When you reach the line containing "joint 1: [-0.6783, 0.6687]" in the entries below, begin reproducing lines exactly, and stop once the line containing "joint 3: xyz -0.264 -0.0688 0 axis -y" is done.

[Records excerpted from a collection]
=== Begin Enclosure ===

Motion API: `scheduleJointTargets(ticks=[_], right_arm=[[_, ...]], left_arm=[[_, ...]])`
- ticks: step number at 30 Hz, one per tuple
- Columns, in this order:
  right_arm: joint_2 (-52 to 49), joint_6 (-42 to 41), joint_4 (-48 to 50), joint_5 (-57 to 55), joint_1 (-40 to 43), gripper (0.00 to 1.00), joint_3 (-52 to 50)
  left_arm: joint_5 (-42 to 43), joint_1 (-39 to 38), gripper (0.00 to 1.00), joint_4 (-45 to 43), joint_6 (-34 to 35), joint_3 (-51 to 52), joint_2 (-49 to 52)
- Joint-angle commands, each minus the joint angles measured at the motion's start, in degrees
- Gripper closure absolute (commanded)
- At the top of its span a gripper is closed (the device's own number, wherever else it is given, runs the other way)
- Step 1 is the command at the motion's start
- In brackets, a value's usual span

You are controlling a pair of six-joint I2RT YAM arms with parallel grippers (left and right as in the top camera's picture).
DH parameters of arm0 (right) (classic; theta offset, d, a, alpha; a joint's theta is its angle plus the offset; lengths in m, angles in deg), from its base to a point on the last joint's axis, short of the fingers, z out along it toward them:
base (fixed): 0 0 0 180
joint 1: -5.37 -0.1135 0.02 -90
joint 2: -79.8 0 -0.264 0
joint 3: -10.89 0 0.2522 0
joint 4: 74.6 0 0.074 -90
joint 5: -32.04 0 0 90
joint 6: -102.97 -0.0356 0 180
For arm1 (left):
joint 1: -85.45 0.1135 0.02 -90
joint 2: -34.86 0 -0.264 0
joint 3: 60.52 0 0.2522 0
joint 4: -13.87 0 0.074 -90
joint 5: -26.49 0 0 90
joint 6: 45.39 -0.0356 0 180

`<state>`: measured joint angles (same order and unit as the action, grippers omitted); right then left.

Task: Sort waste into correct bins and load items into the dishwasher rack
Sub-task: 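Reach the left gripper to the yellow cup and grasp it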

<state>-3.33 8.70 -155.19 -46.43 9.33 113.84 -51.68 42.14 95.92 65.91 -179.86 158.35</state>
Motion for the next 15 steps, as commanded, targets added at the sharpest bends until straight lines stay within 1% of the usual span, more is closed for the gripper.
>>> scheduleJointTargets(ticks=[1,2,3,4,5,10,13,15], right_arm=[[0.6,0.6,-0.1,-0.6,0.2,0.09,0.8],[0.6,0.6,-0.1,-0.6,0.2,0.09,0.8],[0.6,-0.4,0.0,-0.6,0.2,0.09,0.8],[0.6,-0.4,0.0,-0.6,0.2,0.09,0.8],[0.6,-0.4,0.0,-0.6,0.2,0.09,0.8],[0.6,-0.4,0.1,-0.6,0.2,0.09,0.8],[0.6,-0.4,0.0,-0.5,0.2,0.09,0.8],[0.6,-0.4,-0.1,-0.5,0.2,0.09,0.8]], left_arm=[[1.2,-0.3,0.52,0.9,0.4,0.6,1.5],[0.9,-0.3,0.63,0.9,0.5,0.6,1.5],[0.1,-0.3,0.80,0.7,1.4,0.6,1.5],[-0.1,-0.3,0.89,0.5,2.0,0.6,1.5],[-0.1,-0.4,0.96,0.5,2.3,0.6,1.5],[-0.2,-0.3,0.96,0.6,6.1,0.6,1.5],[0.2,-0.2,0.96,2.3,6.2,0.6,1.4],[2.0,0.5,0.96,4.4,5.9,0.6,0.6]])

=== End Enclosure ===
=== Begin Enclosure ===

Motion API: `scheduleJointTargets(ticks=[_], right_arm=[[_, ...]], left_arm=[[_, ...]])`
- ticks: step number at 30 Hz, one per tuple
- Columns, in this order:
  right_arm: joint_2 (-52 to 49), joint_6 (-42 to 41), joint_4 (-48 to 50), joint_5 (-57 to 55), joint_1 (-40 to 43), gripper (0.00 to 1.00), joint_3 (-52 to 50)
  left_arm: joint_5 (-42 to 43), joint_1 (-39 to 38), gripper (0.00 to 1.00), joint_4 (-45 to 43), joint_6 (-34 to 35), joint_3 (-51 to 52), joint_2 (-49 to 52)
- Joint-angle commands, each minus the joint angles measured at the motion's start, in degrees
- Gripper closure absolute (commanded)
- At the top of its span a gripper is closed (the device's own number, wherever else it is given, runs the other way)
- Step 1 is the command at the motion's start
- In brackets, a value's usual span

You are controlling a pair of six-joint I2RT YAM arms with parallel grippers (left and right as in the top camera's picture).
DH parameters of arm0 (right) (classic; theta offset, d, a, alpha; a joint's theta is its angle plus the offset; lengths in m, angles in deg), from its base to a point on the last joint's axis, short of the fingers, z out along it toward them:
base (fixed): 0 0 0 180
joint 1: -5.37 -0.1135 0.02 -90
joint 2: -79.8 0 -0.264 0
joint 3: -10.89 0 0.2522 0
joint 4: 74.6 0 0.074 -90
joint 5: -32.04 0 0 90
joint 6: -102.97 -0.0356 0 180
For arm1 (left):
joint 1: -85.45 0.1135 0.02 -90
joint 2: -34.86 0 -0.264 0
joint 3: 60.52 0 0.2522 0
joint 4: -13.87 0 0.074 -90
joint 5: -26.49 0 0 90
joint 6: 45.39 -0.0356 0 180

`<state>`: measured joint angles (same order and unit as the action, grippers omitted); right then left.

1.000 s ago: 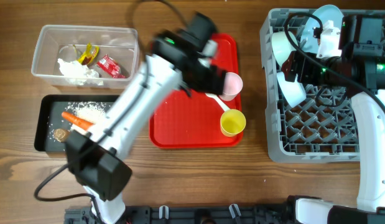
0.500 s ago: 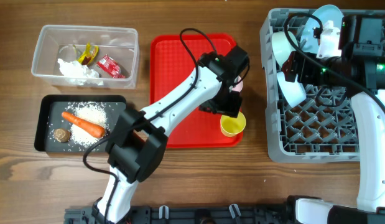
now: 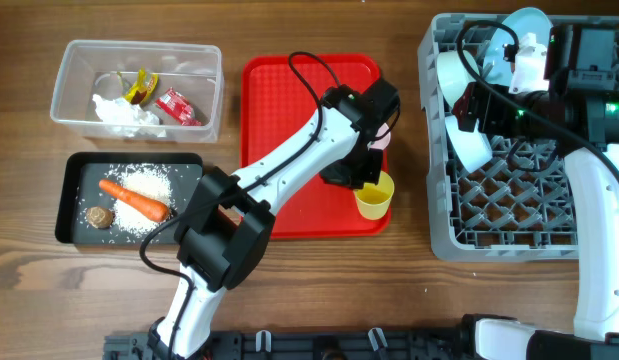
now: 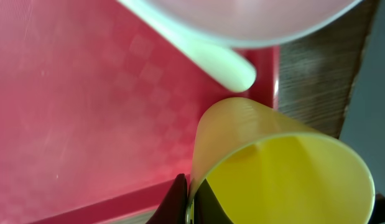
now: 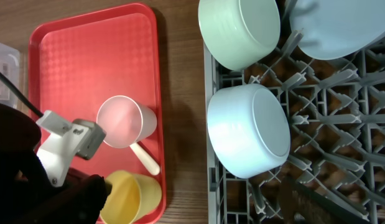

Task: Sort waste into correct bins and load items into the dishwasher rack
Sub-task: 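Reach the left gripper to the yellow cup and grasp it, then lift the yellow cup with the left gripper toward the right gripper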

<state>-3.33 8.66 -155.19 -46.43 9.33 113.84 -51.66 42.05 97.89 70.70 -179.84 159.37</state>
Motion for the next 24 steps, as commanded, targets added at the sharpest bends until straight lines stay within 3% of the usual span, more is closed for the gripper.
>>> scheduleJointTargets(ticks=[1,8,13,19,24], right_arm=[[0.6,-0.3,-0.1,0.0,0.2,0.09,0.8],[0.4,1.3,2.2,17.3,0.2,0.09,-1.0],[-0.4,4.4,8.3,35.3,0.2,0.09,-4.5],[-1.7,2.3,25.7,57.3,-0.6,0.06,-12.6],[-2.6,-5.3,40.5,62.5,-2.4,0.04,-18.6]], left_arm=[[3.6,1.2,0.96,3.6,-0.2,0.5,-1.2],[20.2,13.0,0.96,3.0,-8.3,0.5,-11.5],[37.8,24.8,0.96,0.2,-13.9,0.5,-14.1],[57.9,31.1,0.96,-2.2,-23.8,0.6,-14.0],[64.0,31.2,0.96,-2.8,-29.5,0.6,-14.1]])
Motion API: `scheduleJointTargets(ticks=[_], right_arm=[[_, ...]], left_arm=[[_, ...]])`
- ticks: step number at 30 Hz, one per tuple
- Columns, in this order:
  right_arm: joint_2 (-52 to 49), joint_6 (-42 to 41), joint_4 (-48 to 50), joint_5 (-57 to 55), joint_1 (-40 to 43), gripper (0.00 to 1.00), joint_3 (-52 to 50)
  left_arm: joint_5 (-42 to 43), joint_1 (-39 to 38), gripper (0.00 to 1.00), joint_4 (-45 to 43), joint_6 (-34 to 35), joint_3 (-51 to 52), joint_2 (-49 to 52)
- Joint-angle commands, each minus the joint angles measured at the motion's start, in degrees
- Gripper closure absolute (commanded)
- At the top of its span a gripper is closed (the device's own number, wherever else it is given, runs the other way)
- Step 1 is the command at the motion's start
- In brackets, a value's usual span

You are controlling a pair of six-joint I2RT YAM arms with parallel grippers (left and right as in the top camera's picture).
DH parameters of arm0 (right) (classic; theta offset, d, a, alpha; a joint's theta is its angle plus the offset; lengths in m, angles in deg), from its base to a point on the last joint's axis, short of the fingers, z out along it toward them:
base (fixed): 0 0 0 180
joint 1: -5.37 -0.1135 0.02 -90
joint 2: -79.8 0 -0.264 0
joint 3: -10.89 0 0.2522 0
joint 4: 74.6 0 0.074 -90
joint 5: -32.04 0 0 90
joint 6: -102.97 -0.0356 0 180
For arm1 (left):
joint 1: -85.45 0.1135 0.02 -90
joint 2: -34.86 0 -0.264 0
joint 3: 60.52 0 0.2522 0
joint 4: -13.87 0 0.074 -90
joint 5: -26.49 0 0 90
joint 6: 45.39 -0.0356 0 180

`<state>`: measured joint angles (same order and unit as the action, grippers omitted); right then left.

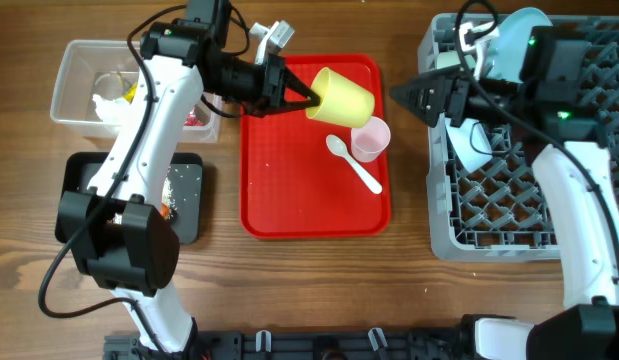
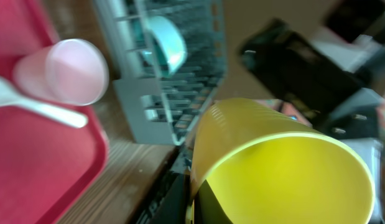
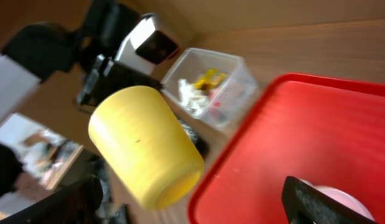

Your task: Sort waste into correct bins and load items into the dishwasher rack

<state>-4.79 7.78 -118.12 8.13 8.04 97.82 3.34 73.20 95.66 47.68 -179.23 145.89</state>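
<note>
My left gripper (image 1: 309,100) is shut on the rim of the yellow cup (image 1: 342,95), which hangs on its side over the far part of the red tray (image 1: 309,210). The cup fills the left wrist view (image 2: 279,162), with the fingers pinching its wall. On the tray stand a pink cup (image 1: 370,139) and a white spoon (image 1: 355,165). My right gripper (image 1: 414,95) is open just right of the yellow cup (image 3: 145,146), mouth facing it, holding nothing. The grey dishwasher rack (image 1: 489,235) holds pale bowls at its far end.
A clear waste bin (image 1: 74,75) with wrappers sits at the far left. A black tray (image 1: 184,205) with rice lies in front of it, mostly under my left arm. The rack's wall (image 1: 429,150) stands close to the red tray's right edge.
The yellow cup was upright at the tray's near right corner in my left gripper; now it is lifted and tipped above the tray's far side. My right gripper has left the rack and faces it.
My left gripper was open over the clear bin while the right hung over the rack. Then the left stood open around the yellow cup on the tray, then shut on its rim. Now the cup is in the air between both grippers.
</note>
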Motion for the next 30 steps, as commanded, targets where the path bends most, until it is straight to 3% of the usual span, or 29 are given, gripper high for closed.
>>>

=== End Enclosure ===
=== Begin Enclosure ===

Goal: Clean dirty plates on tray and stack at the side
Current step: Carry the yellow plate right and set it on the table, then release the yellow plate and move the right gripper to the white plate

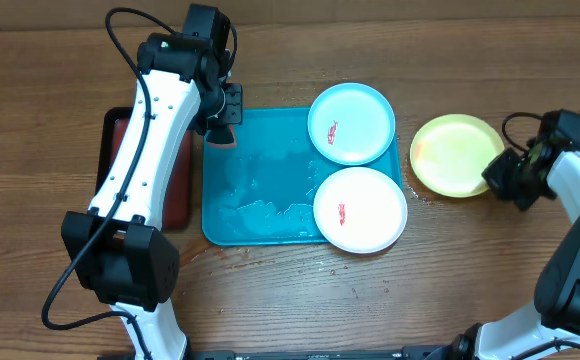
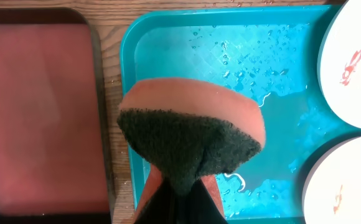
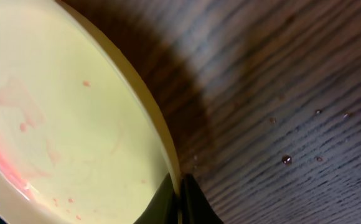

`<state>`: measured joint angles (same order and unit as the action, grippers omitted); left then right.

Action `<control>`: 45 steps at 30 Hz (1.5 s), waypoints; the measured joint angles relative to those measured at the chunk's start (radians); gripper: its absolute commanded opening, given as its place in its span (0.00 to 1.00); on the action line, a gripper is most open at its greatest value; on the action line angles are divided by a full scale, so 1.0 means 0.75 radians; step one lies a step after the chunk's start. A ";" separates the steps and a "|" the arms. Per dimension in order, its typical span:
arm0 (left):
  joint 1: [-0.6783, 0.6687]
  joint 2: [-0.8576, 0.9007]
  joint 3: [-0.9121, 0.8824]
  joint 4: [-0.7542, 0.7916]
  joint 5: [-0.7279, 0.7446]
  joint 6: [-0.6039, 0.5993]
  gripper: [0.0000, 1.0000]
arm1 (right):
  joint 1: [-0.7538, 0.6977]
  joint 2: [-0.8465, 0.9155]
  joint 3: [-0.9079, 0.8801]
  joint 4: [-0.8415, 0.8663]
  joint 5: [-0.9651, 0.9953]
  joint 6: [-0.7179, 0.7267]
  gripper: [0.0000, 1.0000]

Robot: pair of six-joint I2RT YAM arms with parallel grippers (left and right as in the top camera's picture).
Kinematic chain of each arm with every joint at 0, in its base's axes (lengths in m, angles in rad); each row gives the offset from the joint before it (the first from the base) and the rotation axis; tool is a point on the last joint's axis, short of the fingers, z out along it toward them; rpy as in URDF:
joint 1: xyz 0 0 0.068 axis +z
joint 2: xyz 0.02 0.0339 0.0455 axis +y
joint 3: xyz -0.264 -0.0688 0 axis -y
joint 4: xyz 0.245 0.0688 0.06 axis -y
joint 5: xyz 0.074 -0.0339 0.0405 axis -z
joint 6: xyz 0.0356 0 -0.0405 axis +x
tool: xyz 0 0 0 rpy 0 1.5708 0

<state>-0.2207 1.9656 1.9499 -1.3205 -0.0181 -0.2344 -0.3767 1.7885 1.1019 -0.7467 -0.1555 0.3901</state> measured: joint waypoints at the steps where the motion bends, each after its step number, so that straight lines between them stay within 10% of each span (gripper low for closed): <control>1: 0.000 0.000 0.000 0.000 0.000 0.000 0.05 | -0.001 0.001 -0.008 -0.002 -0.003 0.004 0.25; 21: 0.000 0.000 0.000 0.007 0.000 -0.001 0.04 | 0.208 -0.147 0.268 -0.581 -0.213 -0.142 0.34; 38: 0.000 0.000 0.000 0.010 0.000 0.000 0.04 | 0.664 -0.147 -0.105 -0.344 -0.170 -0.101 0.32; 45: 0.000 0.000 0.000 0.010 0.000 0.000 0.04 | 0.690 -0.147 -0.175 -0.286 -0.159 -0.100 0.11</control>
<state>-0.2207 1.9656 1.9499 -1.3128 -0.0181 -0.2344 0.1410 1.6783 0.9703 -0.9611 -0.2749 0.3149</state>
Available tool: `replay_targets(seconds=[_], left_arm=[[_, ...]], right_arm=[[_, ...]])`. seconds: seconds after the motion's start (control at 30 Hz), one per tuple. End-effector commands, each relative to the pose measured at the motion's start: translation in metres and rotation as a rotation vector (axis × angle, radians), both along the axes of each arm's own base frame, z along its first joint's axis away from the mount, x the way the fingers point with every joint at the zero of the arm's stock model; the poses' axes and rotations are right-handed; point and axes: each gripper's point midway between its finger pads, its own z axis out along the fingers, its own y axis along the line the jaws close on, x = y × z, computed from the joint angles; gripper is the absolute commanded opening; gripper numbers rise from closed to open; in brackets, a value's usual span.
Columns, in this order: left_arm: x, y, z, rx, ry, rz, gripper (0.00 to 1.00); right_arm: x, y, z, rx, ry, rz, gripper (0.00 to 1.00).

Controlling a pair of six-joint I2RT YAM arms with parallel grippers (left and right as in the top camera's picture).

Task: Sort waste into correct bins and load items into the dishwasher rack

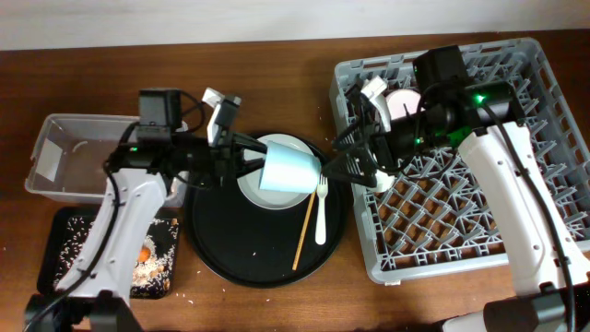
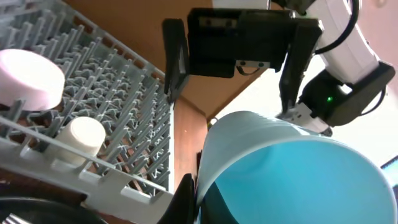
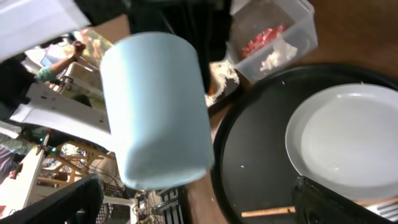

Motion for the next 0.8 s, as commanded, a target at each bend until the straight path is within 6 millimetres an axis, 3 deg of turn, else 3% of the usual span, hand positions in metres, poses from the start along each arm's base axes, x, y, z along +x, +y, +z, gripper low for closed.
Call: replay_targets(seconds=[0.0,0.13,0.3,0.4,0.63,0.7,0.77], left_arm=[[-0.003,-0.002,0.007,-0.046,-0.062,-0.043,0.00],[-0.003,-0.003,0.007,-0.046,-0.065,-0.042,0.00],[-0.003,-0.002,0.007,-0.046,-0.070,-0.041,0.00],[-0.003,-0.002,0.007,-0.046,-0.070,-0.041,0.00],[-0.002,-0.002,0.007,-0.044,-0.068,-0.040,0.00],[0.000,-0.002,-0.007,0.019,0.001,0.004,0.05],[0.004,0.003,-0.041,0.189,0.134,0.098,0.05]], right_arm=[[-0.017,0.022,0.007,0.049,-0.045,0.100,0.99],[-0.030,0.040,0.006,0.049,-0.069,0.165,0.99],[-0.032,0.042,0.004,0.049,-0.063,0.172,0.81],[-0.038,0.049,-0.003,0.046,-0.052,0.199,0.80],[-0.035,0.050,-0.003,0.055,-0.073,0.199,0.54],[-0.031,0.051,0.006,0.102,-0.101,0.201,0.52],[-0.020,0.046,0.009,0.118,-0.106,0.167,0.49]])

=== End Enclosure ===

> _SOLUTION TO THIS EXERCISE_:
  joint 1: [-0.6783, 0.6687]
  joint 2: [-0.8576, 0.9007]
  joint 3: [-0.9121, 0.8824]
  joint 4: [-0.7542, 0.7916]
  joint 5: [-0.7279, 0.7446]
  joint 6: [-0.6039, 0.5993]
  gripper: [0.0000, 1.0000]
arm1 (right):
  joint 1: [-0.7538, 0.6977]
  joint 2: [-0.8465, 0.9155]
  joint 3: [-0.9079, 0.8801]
  joint 4: [-0.8415, 0.8663]
  joint 5: [-0.9651, 0.9953]
  joint 6: [-0.7179, 0.7267]
  gripper: [0.0000, 1.0000]

Robot: pair of six-joint I2RT YAM arms with parallel grippers (left and right as in the top camera's picture).
Kinematic chain of each arm with every joint at 0, in its base's axes (lengths in m, angles in rad); each row gives the offset from the joint before it (the first from the base) and the rotation axis; tool is a point on the last joint's axis, short of the fingers, z out along it toward them; rpy as in URDF:
joint 1: xyz 0 0 0.068 axis +z
joint 2: xyz 0.02 0.0339 0.0455 axis +y
joint 3: xyz -0.264 -0.0688 0 axis -y

The answer is complete.